L’antinomia “politica-non politica” è uno dei punti, invero, essenziali del dibattito filosofico degli ultimi decenni.
Il secolo scorso, infatti, aveva imposto il primato della dimensione politica su tutte le altre sfere della vita sociale: dall’economia alla morale, ogni ambito della vita umana sembrava rispondere, unicamente, al primato ovvio della politica.
Oggi, per effetto della globalizzazione e della neutralizzazione delle istituzioni statuali, la politica non è più la prima attrice, ma rischia, molto seriamente, di essere la sorella minore dell’economia e della finanza, che la fanno da padrone indiscusse, visto che la vita risponde a logiche, meramente, economicistiche all’insegna dell’unico Dio del profitto e della rendita.
Così, progressivamente, la politica ha perso il suo antico primato, quello che le era riconosciuto sin dai tempi della Rivoluzione Francese e, quindi, dalla caduta del sovrano assoluto.
Infatti, la nascita degli Stati parlamentari e la conseguente divisione dei poteri pubblici aveva fatto sì che la dimensione della politica annettesse a sé qualsiasi altra articolazione della comunità e del vivere civile.
Dalla conclusione, invece, del Secolo Breve, questa dinamica sembra rovesciata: le aporie della politica e dei sistemi democratici hanno indotto l’implosione di un primato, che oggi spetta, appunto, al grande capitale, individuato quale “primum movens” della storia attuale.
Per tal via, non solo è caduta in discredito la politica, come esercizio culturale e come prassi intellettuale, ma risulta profondamente pregiudicata la qualità della democrazia, visto che la finanza e l’economia capitalistica, per loro intima natura, non sono – invero – dimensioni democratiche.

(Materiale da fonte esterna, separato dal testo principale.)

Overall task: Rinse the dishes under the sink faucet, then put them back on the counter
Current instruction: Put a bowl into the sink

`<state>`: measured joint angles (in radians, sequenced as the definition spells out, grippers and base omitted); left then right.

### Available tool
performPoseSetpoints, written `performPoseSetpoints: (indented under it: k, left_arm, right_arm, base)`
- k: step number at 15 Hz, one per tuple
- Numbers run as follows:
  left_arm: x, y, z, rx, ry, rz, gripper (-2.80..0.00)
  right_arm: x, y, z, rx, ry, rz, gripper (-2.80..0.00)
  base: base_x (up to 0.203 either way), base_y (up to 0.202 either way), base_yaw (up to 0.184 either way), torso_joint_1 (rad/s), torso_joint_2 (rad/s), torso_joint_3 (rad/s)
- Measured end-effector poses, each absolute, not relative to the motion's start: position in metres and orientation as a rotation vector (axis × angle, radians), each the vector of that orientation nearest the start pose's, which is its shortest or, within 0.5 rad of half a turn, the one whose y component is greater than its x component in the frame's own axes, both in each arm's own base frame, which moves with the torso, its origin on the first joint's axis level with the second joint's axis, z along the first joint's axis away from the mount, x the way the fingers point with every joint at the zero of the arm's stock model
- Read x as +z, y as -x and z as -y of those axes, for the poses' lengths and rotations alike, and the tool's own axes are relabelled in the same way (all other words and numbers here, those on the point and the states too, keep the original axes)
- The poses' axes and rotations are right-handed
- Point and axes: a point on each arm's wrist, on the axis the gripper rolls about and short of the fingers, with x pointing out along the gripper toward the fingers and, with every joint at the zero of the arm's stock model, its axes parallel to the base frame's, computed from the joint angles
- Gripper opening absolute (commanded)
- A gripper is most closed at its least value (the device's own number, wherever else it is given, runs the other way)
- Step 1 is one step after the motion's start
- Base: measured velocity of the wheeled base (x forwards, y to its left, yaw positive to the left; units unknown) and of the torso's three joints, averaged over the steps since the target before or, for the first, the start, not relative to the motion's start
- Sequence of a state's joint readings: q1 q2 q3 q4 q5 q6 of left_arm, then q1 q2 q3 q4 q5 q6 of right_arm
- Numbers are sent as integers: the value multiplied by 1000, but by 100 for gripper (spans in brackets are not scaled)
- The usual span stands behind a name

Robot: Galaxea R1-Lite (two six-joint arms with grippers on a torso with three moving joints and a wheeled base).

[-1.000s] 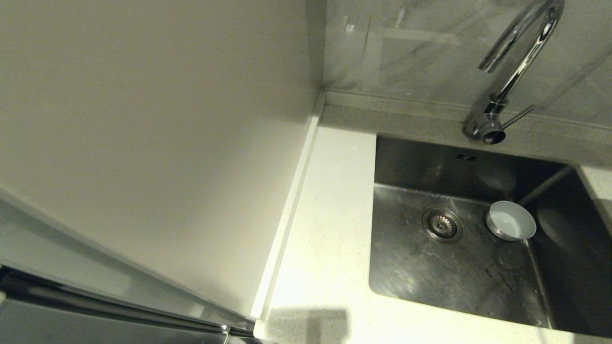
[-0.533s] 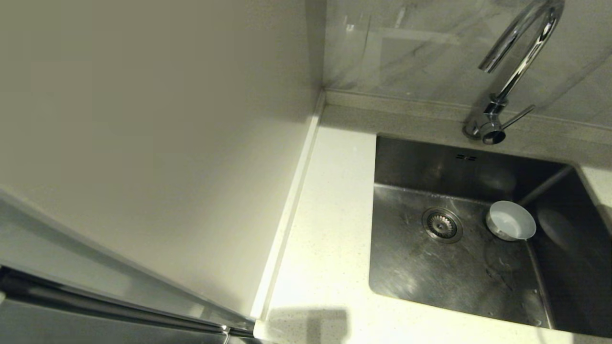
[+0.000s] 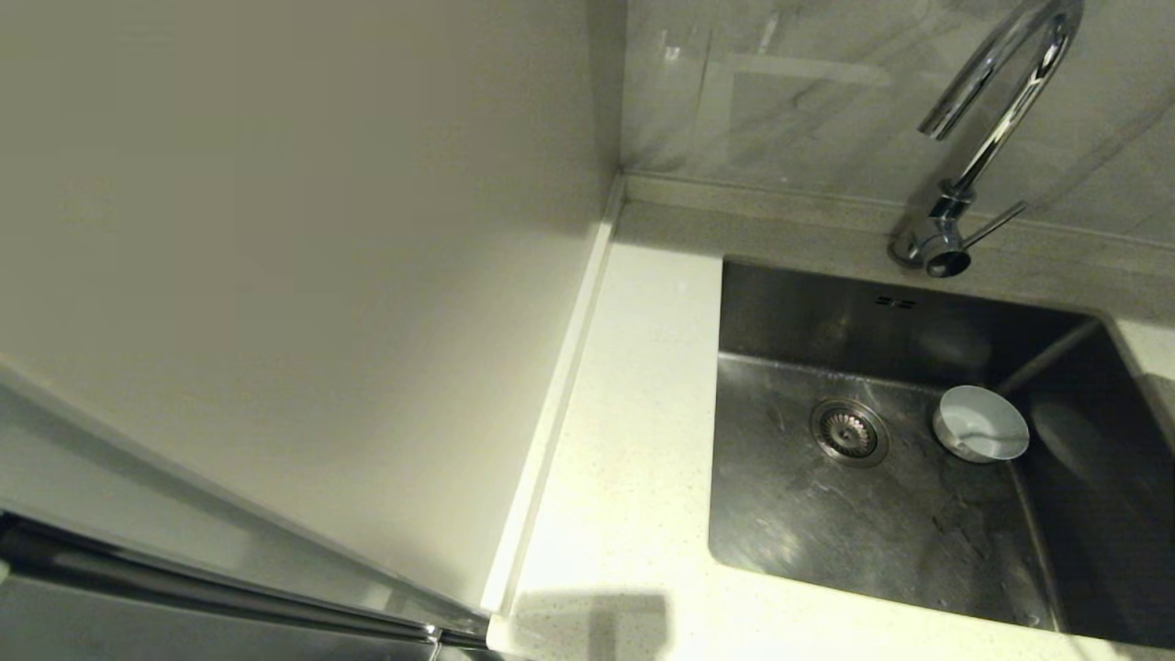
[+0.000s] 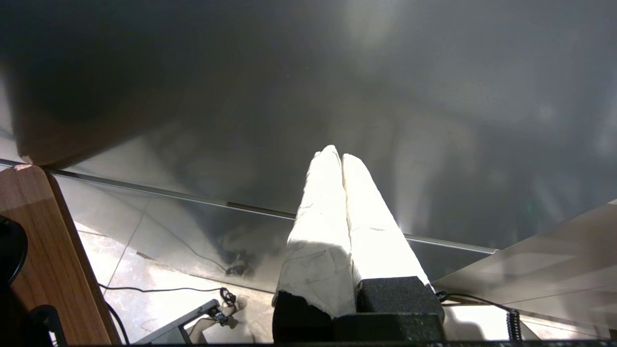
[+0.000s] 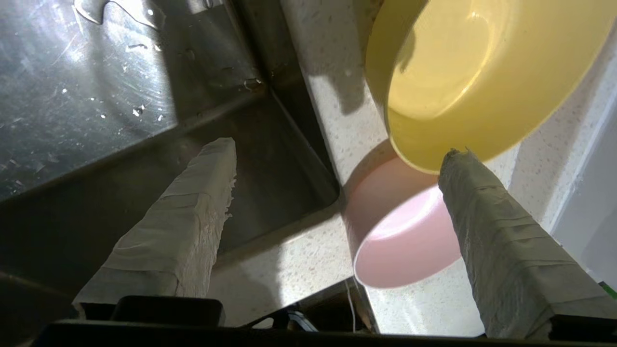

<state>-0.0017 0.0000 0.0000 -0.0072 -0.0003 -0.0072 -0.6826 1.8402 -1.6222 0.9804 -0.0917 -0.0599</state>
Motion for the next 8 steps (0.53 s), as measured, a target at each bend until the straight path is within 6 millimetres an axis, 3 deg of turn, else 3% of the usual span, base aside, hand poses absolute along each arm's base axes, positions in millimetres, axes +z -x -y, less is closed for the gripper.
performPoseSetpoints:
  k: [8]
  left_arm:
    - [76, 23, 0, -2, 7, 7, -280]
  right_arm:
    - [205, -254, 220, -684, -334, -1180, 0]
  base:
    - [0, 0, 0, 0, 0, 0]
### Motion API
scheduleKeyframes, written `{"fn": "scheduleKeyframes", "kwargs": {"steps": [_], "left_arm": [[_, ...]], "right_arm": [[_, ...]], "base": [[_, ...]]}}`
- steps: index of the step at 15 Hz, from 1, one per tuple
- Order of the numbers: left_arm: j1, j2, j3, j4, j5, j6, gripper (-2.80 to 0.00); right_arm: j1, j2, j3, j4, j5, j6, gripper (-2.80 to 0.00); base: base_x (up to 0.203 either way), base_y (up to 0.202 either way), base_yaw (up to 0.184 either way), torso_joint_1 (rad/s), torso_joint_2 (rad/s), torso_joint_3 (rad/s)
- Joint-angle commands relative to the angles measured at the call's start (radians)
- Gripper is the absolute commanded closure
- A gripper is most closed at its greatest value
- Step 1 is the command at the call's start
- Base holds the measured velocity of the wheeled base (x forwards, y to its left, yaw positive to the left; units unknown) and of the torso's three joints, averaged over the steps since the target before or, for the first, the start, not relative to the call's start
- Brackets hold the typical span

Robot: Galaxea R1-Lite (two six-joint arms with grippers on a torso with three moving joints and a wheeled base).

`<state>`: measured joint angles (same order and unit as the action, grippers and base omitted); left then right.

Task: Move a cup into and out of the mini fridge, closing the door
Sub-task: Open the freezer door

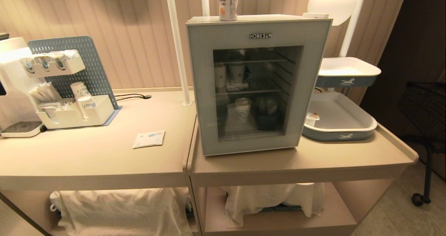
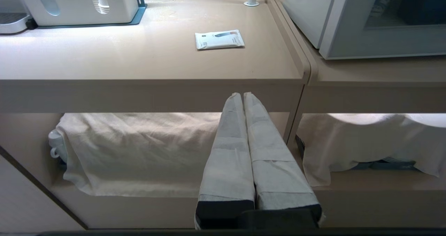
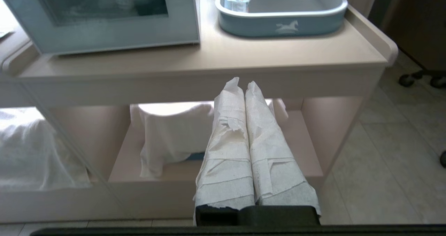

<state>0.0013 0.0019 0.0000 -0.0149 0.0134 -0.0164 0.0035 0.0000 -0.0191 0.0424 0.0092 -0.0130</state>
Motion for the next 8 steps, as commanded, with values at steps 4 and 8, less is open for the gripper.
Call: {"fn": "scheduleKeyframes", "kwargs": {"steps": [4, 8], "left_arm": [[0.000, 0.000, 0.002, -0.002, 0.000, 0.000, 0.00], [0.002, 0.000, 0.002, -0.002, 0.000, 0.001, 0.00]], "right_arm": [[0.001, 0.002, 0.001, 0.001, 0.000, -0.001, 0.00], [0.000, 0.002, 0.001, 0.001, 0.001, -0.001, 0.00]], "base": [[0.187, 0.000, -0.002, 0.002, 0.00, 0.002], [0.024, 0.000, -0.001, 0.002, 0.00, -0.002]]}}
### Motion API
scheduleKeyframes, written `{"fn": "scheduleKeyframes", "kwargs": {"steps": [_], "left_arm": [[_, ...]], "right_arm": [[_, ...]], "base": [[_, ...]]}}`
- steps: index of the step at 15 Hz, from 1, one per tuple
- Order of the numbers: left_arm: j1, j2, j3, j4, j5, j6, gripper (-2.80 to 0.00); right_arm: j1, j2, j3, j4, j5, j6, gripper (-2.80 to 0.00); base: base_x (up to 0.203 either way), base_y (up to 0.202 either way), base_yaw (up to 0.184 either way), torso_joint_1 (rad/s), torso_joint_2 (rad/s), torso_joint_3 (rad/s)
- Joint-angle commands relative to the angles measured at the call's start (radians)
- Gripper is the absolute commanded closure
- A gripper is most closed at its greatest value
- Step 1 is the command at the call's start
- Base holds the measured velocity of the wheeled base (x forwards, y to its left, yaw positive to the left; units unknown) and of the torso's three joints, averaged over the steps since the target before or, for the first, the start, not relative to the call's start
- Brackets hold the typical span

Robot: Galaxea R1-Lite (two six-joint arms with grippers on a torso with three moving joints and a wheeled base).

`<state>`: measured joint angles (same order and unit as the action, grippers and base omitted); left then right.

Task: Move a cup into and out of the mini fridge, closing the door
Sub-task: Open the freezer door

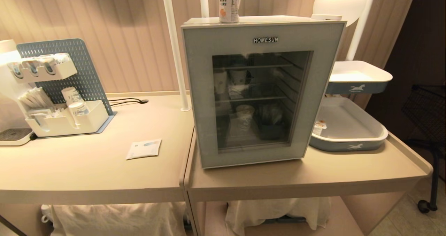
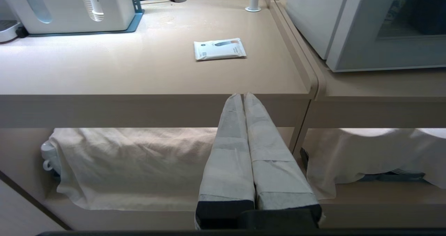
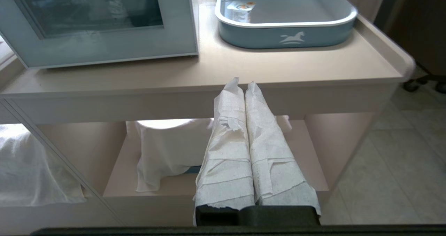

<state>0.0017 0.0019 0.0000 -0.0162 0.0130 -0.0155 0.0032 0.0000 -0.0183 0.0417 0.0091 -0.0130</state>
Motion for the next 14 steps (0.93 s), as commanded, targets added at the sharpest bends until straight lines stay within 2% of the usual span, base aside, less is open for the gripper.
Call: {"fn": "scheduleKeyframes", "kwargs": {"steps": [1, 4, 9, 14], "left_arm": [[0.000, 0.000, 0.000, -0.001, 0.001, 0.000, 0.00], [0.000, 0.000, 0.002, -0.001, 0.001, 0.000, 0.00], [0.000, 0.000, 0.002, -0.001, 0.001, 0.000, 0.00], [0.000, 0.000, 0.002, -0.001, 0.001, 0.002, 0.00]], "right_arm": [[0.000, 0.002, 0.000, 0.001, 0.000, 0.001, 0.00], [0.000, 0.002, 0.000, 0.001, 0.000, 0.001, 0.00], [0.000, 0.002, 0.000, 0.001, 0.000, 0.001, 0.00], [0.000, 0.002, 0.000, 0.001, 0.000, 0.001, 0.00]], "base": [[0.000, 0.000, 0.000, 0.000, 0.00, 0.000], [0.015, -0.016, 0.001, -0.001, 0.00, 0.002], [0.154, -0.154, 0.002, 0.000, 0.00, 0.001], [0.003, -0.011, -0.001, 0.000, 0.00, -0.001]]}}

Così facendo, la qualità dei nostri sistemi istituzionali, nel corso di pochi decenni, si è notevolmente appannata, per cui non è un caso, se le grandi famiglie della cultura politica del Novecento, la socialdemocrazia ed il popolarismo cristiano-cattolico, sono andate in crisi, creando una condizione di vantaggio per movimenti populistici, che fanno della delegittimazione dell’esistente l’unico loro qualificante punto programmatico.
Non è un caso se, al primo turno delle elezioni presidenziali in Francia della scorsa domenica, né il candidato gollista, né quello socialista sono stati in grado di conquistare l’accesso al ballottaggio, per la prima volta nella storia della Quinta Repubblica Transalpina.
Come si evolverà, quindi, la triste condizione odierna?
Forse, continuando sulla via della facile delegittimazione, si giungerà ad un discredito che coinvolgerà tutto e tutti, per cui – in un brevissimo lasso di tempo – le nozioni stesse di Stato e di democrazia, almeno così come siamo stati abituati a conoscerle, appariranno sempre più velleitarie e prive di senso?
O, forse, si avrà un’inversione di marcia, per cui tornerà il primato della politica, ma purtroppo per giustificare un infelice modello – peraltro ossimorico – di democrazia autoritaria?
Non è dato, purtroppo, conoscere gli sviluppi dei prossimi decenni, ma certo siamo giunti ad un punto di svolta: l’antinomia “politica-non politica” rischia di essere quel pericoloso e lungo crinale, lungo il quale si gioca la partita del benessere civile del secolo in corso e gli esiti possibili non sono, per nulla, confortanti.